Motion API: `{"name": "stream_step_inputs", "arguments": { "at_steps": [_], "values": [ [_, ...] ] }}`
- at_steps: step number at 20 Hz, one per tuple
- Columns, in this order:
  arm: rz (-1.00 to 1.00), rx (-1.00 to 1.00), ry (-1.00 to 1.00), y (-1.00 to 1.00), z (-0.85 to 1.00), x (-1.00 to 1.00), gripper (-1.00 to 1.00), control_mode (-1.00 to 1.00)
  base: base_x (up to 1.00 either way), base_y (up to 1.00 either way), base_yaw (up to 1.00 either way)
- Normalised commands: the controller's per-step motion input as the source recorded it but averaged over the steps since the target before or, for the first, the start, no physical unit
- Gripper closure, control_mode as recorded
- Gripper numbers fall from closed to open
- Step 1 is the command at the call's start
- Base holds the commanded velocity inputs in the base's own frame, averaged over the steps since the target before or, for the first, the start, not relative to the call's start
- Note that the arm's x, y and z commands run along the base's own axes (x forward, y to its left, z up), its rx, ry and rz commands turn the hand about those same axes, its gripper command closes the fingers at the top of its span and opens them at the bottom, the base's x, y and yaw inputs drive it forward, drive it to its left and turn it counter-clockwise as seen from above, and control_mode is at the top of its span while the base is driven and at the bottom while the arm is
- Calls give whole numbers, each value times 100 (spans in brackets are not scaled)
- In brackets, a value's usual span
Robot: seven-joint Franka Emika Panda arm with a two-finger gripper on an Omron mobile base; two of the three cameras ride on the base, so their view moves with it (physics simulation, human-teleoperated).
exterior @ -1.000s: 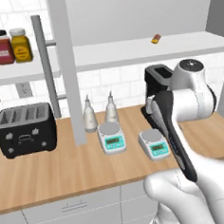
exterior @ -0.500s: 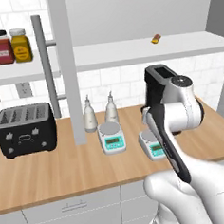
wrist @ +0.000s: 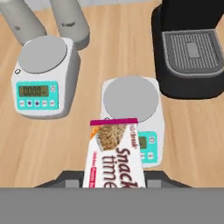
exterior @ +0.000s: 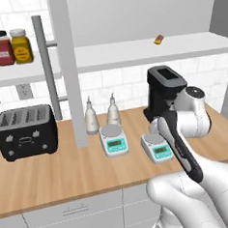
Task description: Pick the bar and place it on the digital scale for weighing, and close the cabinet.
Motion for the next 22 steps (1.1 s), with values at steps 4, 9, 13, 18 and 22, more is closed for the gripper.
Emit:
{"name": "stream_step_inputs", "arguments": {
  "at_steps": [4,9,13,18,22],
  "values": [
    [34,0,-17,-9,-51,24,100,-100,0,0,0],
    [34,1,-8,-6,-39,32,100,-100,0,0,0],
    [31,4,-4,-18,-24,40,100,-100,0,0,0],
    [25,2,-9,-10,-17,35,100,-100,0,0,0],
    [14,2,-1,-2,-7,46,100,-100,0,0,0]
  ]
}}
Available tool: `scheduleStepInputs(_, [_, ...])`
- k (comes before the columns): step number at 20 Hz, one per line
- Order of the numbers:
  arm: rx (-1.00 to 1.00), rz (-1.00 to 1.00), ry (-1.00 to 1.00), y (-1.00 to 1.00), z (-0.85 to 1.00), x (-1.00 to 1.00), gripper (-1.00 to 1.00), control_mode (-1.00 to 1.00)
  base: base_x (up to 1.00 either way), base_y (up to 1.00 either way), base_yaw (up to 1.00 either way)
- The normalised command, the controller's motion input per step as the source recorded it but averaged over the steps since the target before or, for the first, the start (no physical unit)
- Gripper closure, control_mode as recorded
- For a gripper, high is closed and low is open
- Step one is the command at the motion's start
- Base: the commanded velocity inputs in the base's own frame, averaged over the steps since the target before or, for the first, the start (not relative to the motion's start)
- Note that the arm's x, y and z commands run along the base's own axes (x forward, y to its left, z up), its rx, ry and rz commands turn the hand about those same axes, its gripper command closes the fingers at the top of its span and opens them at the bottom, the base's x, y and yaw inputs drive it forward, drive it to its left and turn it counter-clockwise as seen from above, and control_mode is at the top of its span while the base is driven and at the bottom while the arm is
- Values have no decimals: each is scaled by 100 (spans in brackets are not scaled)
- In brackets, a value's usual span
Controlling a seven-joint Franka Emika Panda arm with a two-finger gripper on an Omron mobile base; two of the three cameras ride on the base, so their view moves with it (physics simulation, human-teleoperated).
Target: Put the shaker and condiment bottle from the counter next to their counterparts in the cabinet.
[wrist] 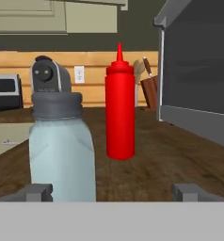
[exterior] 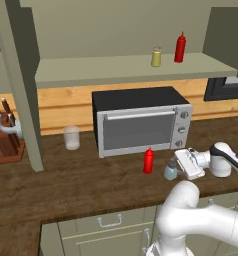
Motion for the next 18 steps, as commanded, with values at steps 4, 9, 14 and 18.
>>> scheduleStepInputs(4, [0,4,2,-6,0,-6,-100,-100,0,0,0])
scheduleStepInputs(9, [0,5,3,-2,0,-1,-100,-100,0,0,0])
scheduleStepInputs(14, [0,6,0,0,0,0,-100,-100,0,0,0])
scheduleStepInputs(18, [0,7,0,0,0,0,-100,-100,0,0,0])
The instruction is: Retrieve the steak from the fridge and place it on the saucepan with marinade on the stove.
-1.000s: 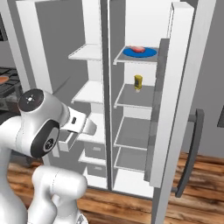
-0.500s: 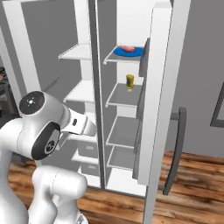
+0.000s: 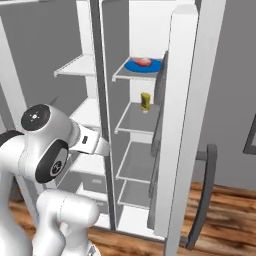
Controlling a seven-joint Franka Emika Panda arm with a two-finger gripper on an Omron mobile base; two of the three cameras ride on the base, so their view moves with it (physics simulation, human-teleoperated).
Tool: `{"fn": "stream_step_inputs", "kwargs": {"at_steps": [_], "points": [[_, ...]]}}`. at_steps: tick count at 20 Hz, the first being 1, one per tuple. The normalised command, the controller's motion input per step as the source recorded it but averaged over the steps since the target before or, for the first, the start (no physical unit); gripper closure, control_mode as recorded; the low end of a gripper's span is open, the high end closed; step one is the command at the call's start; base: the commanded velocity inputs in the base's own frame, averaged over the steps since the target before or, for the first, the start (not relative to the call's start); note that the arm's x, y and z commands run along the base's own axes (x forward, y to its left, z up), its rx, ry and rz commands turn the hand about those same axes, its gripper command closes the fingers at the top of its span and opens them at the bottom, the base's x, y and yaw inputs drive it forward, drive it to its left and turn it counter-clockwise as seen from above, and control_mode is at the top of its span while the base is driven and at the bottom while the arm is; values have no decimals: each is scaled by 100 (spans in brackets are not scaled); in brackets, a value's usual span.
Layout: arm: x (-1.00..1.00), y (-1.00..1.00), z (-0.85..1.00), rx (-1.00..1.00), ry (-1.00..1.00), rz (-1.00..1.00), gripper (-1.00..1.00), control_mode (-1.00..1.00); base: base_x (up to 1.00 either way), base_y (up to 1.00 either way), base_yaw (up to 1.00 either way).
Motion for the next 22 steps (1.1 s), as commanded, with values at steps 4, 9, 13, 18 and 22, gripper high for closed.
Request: {"fn": "stream_step_inputs", "kwargs": {"at_steps": [4, 9, 13, 18, 22], "points": [[0, 0, 0, 0, 0, 0, -100, 100, 77, 0, 0], [0, 0, 0, 0, 0, 0, -100, 100, 92, 0, 0], [0, 0, 0, 0, 0, 0, -100, 100, 100, -4, 0], [0, 0, 0, 0, 0, 0, -100, 100, 100, -12, 1], [0, 0, 0, 0, 0, 0, -100, 100, 100, -15, 2]]}}
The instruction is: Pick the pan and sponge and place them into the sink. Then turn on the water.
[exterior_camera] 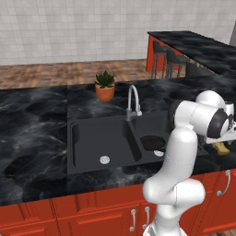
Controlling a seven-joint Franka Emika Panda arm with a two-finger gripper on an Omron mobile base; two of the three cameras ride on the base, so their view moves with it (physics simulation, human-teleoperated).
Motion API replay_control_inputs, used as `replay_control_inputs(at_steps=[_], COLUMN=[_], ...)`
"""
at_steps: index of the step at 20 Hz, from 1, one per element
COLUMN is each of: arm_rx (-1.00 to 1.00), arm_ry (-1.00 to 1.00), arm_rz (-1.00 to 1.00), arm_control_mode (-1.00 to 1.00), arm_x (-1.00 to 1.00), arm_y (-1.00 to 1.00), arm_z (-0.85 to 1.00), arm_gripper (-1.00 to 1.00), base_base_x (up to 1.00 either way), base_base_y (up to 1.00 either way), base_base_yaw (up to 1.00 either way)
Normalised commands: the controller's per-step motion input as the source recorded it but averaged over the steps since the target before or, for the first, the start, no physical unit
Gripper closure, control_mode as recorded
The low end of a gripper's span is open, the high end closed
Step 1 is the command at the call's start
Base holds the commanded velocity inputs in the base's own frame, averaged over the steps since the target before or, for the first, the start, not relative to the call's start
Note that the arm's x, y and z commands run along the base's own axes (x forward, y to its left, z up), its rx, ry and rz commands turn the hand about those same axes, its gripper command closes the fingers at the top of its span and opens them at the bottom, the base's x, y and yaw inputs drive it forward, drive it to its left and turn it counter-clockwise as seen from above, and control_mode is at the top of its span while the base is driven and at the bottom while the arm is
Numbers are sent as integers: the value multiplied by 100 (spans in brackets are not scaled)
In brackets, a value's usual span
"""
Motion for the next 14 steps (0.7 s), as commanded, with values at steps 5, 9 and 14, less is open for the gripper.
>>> replay_control_inputs(at_steps=[5, 9, 14], arm_rx=[2, 2, 2], arm_ry=[0, 0, 0], arm_rz=[0, 0, 1], arm_control_mode=[-100, -100, -100], arm_x=[0, 0, 0], arm_y=[-7, -8, -5], arm_z=[-12, -13, -16], arm_gripper=[-100, -100, -100], base_base_x=[0, 0, 0], base_base_y=[0, 0, 0], base_base_yaw=[0, 0, 0])
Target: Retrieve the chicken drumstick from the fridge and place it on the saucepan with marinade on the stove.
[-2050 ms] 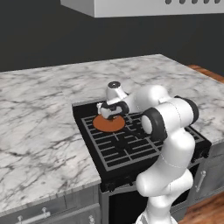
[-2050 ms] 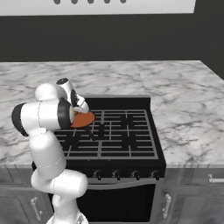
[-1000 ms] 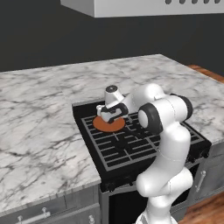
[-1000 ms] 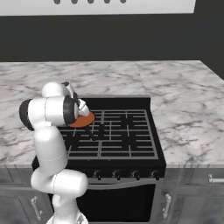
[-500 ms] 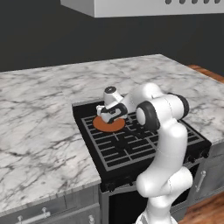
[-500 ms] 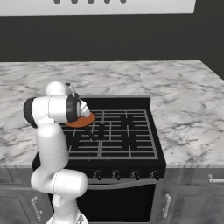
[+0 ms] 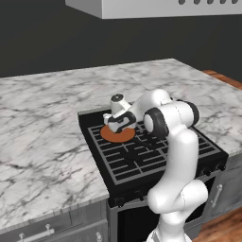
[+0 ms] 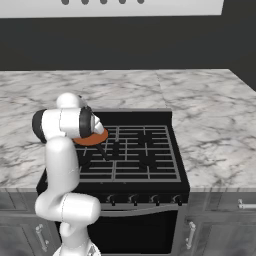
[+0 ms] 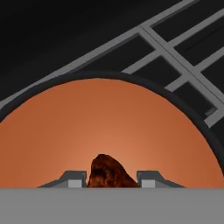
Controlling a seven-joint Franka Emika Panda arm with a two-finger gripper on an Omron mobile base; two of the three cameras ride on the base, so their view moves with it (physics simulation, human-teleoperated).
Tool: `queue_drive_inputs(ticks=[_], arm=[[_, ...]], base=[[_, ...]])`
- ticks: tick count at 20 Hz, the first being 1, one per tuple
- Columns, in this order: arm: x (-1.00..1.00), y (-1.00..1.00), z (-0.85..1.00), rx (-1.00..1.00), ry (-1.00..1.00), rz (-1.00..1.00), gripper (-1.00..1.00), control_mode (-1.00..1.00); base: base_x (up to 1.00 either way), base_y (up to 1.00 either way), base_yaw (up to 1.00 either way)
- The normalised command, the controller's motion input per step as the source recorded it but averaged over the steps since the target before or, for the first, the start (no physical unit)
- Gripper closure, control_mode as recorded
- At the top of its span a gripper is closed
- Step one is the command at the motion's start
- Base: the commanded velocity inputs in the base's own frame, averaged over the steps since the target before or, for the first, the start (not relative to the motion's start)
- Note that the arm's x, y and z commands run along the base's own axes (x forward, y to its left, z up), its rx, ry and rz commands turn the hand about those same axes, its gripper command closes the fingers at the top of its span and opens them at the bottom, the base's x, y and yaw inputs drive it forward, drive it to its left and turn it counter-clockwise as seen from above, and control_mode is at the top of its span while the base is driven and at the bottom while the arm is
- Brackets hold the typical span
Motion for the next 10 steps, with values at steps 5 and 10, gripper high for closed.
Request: queue_drive_inputs(ticks=[5, 10], arm=[[0.19, 0.02, -0.15, 0.00, 0.00, -0.05, 1.00, -1.00], [0.09, 0.00, -0.02, 0.00, 0.00, -0.05, -1.00, -1.00]], base=[[0.00, 0.00, 0.00], [0.00, 0.00, 0.00]])
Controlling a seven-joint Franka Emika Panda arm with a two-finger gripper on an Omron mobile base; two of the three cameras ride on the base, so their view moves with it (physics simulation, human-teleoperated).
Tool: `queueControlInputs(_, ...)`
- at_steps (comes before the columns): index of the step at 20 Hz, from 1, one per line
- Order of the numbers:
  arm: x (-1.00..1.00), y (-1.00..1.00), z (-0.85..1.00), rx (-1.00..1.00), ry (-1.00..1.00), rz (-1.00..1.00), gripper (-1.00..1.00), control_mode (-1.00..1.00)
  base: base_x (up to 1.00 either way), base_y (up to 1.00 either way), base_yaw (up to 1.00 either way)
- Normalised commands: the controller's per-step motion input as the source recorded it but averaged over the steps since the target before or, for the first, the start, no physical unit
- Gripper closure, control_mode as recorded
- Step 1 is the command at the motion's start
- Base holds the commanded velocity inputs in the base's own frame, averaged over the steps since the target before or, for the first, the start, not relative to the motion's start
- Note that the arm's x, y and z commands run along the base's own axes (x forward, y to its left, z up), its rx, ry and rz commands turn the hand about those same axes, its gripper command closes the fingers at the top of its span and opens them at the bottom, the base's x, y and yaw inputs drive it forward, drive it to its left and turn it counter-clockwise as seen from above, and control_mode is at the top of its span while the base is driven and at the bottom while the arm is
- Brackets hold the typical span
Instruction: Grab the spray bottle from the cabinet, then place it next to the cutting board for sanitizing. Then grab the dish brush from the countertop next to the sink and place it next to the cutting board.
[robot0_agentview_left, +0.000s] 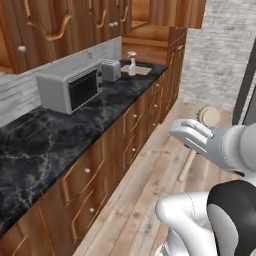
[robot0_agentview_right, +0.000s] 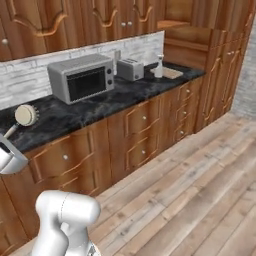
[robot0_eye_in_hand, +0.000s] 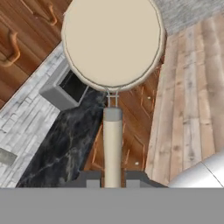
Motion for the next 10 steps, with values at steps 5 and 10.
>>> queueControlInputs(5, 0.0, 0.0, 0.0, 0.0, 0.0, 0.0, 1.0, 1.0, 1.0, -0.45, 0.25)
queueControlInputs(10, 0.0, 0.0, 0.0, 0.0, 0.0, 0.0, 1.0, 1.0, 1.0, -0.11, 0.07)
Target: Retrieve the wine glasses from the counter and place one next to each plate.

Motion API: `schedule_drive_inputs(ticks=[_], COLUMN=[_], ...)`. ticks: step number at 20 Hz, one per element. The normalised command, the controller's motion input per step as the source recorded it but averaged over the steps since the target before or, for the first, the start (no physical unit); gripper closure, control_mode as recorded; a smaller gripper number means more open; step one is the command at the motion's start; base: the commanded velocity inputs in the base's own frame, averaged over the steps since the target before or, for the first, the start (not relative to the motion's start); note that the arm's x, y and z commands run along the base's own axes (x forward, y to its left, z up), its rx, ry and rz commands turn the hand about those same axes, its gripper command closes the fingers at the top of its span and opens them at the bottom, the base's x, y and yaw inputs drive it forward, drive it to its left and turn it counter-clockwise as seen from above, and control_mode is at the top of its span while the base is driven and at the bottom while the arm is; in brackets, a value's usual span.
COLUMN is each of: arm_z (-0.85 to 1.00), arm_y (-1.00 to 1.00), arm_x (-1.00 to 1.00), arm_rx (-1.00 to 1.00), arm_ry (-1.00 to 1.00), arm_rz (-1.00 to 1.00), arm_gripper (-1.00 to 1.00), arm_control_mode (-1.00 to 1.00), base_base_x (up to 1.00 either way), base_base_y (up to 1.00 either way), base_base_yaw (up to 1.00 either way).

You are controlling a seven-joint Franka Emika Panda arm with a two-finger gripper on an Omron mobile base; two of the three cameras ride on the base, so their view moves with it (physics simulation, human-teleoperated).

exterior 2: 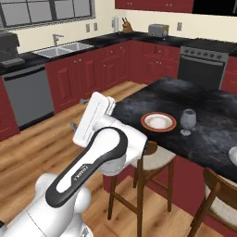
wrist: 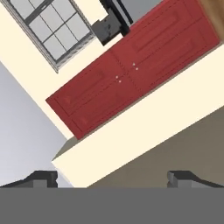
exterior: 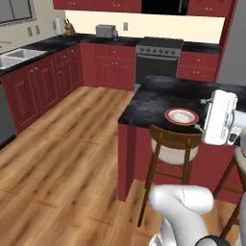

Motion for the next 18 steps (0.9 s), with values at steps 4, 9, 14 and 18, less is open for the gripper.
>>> schedule_drive_inputs(ticks=[4, 9, 14, 18], arm_z=[0.0, 0.0, 0.0, 0.0], arm_y=[0.0, 0.0, 0.0, 0.0], arm_x=[0.0, 0.0, 0.0, 0.0], arm_rx=[0.0, 0.0, 0.0, 0.0], arm_ry=[0.0, 0.0, 0.0, 0.0], arm_rz=[0.0, 0.0, 0.0, 0.0], arm_gripper=[-1.0, -1.0, -1.0, -1.0], arm_control_mode=[1.0, 1.0, 1.0, 1.0], base_base_x=[0.15, 0.33, 0.7, 0.94], base_base_y=[1.0, 1.0, 1.0, 1.0], base_base_yaw=[-0.02, -0.06, -0.13, -0.21])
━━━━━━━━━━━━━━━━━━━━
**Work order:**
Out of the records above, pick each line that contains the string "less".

**Answer below:**
Motion for the next 14 steps (0.7 s), as commanded, with values at steps 5, 9 and 14, less is open for the gripper.
Motion for the next 18 steps (0.9 s), with values at steps 4, 9, 14 and 18, less is open for the gripper.

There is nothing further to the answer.